Below are lines of data; count those containing the word "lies" and write nothing but the number.
(Extracted information)
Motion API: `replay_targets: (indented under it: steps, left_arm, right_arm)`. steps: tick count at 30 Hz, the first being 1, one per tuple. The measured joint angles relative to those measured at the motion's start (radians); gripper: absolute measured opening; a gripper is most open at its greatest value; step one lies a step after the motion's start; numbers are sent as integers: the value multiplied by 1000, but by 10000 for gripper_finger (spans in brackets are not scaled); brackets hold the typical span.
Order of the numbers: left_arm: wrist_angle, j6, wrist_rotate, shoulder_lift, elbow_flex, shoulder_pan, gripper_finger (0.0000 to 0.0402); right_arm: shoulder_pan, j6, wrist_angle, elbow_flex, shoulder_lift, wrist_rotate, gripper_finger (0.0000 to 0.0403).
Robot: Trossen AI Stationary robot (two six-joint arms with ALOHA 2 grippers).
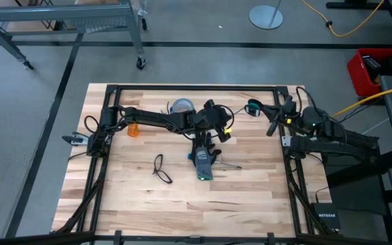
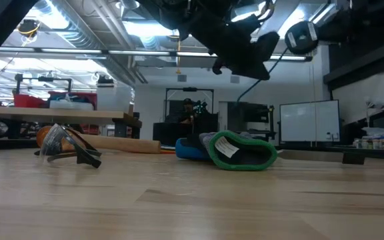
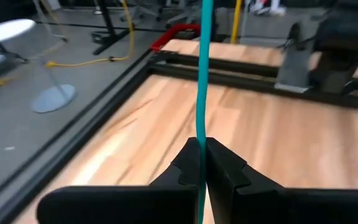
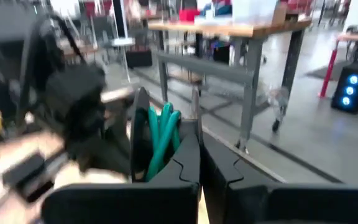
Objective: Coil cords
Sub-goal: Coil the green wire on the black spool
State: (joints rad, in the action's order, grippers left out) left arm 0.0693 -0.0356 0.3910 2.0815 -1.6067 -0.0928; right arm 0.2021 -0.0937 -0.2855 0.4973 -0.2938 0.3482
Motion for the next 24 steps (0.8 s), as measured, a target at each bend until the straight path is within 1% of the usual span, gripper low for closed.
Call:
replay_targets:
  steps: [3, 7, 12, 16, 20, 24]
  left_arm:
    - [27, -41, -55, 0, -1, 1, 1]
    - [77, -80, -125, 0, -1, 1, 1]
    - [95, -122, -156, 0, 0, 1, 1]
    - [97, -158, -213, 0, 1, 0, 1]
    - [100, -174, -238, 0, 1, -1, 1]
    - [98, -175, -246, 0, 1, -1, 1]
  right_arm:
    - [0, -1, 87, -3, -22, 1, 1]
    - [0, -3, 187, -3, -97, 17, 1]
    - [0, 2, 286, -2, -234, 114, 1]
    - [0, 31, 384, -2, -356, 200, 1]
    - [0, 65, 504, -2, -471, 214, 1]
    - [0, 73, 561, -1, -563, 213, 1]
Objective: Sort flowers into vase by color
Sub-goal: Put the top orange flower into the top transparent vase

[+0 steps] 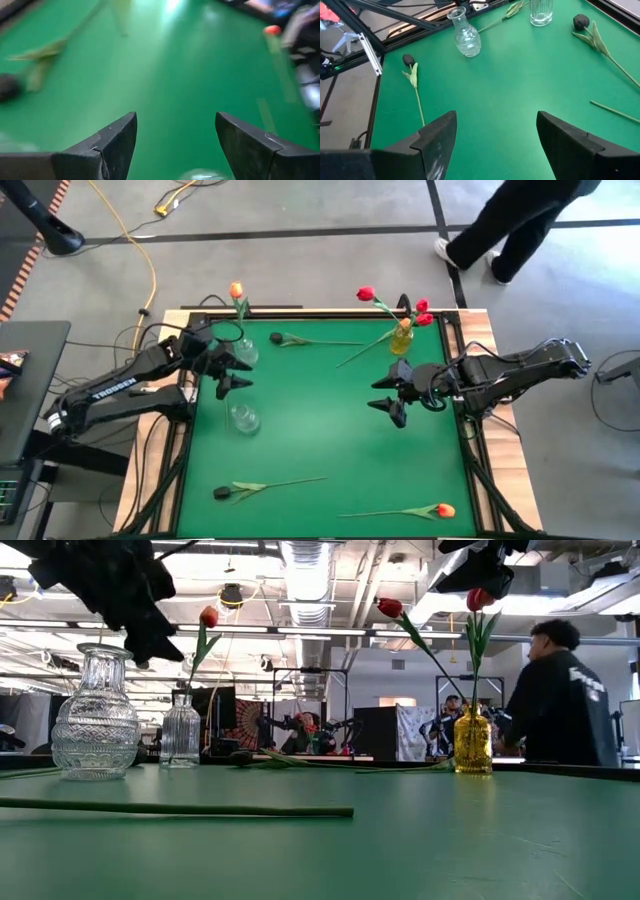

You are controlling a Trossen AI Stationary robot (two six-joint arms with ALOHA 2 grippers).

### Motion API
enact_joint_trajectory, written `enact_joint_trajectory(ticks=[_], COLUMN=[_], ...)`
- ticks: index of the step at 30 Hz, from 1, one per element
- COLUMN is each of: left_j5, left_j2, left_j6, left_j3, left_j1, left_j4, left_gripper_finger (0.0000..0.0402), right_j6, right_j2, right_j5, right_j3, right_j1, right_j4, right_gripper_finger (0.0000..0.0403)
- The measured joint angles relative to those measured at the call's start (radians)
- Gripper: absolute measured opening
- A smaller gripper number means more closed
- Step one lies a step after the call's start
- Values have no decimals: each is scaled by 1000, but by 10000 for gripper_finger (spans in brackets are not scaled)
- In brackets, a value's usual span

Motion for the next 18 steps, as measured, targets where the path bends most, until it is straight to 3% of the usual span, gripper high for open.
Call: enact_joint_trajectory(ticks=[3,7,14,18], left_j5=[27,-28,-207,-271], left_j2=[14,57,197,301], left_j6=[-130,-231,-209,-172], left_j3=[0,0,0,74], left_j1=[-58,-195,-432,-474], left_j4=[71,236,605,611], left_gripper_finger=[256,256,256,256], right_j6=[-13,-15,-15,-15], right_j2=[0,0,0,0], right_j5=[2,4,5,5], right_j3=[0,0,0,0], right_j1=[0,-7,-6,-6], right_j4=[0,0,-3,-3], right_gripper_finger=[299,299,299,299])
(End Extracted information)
| Answer to this exercise |
2